You’re awake by now, staring up at the ceiling. Something is telling you to get out of bed, but you can’t manage to tear yourself away from the warm security of your blankets. I wish I could tell you to get up. I wish I could surpass that boundary. I want to, again, feel some sort of warmth, I want to feel you there. 

But you’d never know. It’d never mean anything to you if I did. I might as well not exist. You’re just sulking in bed—mumbling every once in a while—I don’t want to invade your privacy, so I stay my distance, a couple metres away, but always here, always watching… I think, anyway. Maybe it’s all a post-death hallucination. One I’ve been spending years in, never leaving, trapped.

You got up while I was thinking. I hurry to rush after you. You have to go to work, so you get ready. I notice you didn’t take anything with you to eat, and I’m worried that you’re not taking care of yourself lately. I’ve been watching you long enough that I can tell that the way you smile at that other early worker is sickeningly fake. But he doesn’t notice. He’ll smile and wave back at you, his eyes passing right over me. Right through me? Either way, I’m nonexistent, a sort of silent trailer as you go through your daily life.

I saw a couple other people that were with us in the mansion, but you lost contact with them as we went through the years. I’ve tried finding them again on my own, but I get lost—I’m only familiar with your part of the city, and you seem to have separated yourself away from anything that reminded you of them. Maybe you text them. Maybe you have pictures of them plastered around your house, but I can’t stand to look at anything that would reflect. 
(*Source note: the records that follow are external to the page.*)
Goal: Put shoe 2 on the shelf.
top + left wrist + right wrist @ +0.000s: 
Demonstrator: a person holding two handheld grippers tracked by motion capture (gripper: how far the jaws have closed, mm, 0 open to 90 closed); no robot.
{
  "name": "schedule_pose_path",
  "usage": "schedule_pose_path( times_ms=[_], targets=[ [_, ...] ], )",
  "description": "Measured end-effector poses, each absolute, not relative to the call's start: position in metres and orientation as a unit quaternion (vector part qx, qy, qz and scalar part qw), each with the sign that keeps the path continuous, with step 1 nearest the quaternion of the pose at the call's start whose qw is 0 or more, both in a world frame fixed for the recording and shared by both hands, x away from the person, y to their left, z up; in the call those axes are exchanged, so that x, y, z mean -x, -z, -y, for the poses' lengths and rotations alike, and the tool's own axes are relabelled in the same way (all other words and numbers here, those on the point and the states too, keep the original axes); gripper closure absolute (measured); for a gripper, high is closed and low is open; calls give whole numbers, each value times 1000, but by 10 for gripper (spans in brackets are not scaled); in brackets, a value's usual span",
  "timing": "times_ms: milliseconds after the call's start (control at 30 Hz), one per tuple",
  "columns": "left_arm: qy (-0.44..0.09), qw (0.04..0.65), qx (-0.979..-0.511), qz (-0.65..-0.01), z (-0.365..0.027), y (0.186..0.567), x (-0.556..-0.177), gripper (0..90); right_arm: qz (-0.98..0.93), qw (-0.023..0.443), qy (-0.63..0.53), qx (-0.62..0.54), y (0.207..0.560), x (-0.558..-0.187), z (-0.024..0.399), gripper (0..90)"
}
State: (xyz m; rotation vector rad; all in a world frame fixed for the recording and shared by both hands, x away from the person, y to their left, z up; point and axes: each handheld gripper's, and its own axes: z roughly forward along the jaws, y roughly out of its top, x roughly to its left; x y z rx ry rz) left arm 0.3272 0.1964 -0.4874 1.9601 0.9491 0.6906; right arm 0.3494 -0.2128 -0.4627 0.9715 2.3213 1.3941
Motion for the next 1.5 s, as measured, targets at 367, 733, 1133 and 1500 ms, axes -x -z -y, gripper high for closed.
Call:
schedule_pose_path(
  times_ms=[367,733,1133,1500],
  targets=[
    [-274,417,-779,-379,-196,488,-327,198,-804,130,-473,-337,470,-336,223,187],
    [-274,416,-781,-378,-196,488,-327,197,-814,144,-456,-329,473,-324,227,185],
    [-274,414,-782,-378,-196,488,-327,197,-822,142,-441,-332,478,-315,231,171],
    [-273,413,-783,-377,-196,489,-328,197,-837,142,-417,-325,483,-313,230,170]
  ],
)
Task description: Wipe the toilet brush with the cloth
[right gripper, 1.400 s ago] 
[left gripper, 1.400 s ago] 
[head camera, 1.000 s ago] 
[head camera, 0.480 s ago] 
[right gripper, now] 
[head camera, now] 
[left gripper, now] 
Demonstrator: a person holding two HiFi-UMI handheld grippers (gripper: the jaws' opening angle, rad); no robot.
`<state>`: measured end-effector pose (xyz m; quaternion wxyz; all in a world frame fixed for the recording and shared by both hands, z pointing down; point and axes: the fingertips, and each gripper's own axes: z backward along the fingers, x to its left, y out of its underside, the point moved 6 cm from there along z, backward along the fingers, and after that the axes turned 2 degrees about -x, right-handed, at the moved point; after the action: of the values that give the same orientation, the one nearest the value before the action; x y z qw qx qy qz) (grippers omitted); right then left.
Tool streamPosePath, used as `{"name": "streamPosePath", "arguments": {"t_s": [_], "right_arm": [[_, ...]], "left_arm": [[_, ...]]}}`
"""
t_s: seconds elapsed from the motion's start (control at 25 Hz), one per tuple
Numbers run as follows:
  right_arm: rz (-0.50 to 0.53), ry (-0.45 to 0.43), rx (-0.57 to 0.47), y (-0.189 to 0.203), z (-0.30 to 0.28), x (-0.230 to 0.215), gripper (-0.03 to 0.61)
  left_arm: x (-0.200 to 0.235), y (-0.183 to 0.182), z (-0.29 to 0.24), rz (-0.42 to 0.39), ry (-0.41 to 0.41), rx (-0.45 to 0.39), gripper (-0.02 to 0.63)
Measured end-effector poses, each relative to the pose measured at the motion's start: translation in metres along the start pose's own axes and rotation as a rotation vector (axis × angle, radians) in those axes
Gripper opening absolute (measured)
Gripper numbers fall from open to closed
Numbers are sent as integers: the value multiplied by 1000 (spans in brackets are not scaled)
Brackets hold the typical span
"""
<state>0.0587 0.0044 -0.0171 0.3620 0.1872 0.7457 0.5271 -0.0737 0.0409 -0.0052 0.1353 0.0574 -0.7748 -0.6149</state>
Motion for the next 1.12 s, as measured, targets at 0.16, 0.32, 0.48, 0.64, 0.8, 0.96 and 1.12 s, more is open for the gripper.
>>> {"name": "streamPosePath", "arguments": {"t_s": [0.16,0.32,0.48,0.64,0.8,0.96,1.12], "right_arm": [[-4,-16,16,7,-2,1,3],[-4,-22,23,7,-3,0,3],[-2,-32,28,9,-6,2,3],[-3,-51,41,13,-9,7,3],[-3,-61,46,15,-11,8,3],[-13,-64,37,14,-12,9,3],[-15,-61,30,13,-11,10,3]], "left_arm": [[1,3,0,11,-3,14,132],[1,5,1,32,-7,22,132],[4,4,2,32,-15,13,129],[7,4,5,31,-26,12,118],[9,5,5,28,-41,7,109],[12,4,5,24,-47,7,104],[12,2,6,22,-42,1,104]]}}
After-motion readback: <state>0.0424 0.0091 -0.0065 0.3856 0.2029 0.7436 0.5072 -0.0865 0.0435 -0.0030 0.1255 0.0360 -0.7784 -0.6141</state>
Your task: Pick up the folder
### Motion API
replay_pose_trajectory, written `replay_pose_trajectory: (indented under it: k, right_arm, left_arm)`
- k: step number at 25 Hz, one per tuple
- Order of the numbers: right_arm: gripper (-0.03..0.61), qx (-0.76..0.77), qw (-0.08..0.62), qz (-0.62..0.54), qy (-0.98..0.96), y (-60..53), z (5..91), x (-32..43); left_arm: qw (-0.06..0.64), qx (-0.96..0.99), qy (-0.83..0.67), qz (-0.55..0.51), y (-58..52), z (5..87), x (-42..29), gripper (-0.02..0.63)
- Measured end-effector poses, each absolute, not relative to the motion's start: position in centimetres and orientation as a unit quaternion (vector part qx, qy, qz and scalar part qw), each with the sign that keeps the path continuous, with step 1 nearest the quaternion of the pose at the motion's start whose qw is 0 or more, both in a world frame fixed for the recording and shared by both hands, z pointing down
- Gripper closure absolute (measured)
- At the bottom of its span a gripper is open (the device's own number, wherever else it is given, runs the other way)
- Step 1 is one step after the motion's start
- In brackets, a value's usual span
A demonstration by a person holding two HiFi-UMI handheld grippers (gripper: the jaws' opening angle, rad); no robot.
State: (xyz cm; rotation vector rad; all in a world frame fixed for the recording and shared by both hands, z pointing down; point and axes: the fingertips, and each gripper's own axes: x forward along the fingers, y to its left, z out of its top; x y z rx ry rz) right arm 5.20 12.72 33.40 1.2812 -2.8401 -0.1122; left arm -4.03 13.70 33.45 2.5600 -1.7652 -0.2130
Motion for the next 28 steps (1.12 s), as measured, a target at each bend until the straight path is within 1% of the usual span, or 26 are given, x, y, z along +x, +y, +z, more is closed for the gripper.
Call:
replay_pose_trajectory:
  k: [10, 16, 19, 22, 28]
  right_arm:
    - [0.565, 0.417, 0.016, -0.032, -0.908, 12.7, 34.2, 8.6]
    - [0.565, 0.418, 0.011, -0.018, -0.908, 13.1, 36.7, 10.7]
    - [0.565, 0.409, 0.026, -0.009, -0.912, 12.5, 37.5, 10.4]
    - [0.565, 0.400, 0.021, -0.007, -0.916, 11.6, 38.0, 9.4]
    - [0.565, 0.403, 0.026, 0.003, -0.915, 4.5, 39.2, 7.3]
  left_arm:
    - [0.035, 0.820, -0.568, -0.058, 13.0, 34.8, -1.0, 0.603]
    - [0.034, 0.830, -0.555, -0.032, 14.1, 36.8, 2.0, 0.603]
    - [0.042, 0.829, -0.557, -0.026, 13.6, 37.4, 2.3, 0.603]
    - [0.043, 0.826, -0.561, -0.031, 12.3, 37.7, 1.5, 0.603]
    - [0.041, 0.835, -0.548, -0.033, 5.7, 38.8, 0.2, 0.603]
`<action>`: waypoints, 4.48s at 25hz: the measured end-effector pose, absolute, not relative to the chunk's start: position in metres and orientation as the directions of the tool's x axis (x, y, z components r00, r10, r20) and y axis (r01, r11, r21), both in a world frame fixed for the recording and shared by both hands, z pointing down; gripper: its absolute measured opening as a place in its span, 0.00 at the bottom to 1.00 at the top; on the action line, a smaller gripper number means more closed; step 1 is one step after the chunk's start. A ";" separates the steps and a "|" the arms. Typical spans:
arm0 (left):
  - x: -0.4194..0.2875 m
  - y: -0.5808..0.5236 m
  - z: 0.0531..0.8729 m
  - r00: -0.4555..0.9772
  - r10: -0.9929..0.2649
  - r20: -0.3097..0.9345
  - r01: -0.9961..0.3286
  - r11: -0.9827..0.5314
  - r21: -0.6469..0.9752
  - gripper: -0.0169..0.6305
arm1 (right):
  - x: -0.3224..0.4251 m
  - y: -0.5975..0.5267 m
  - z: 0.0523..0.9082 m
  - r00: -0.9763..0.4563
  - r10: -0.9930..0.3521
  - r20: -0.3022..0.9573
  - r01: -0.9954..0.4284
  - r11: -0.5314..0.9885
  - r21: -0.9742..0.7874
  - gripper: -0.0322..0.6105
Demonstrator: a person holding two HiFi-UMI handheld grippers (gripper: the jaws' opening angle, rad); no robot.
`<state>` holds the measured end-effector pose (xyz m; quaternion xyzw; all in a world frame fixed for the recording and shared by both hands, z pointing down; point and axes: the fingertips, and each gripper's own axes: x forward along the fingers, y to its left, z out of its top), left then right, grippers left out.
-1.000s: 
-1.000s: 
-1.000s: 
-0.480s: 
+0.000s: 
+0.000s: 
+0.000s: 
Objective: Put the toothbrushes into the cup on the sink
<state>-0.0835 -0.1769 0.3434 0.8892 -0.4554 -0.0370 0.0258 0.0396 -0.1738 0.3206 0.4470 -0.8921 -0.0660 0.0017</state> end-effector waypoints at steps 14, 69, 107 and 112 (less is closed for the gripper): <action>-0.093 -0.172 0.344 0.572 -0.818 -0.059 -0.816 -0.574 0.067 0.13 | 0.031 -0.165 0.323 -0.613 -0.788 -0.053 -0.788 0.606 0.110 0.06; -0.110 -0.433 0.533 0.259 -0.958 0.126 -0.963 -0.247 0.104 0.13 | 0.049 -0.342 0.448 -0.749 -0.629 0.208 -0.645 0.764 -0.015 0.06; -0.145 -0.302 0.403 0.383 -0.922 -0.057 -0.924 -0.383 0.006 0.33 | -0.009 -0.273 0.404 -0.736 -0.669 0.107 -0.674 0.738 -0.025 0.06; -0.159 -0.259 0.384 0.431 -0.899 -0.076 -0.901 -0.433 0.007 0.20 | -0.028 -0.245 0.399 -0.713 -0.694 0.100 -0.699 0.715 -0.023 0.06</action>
It’s too weird to not see myself. I don’t remember if I show up, actually—but I know I don’t to you, and that’s really what matters to me.

The door of your shop is flung open as you get there. You get to work organizing the stems—you’re still not entirely sure what any of them are, but the books I wrote are kept firmly in a drawer, and you refer to them when you don’t know. It’s embarrassing considering how much I learned in the time since I wrote them, but it’s basic, and it helps you, and it makes you happy, so I can’t really complain.

Some of the things I grew are already long gone. Sometimes you mix them up with other plants and sell them, and later when you notice you get this look on your face that you regret being alive. I’m always there, of course, and I tell you it’s okay even though I have to choke it out with a whine and you never hear. 

I wish you would meet the others again. I wish everyone could sit around, listening to the guitarist. I want to hear everyone ramble. I want to hug you and I want to be alive and I wish nobody would ever have died. I wanna hear people reminisce on the times we had there—in a good universe, in a time nobody ever left. 

Your hands are shaking pretty badly as you handle a bouquet. I really like what you’ve done with it. The light is coming in at a nice angle, and you look calm and content. I’ll just stay here all day, watching you work, thinking—

The last customer comes in for the day. It’s one of the girls from years ago, come to pay you a visit.

Your smile is the best part of today.


End file.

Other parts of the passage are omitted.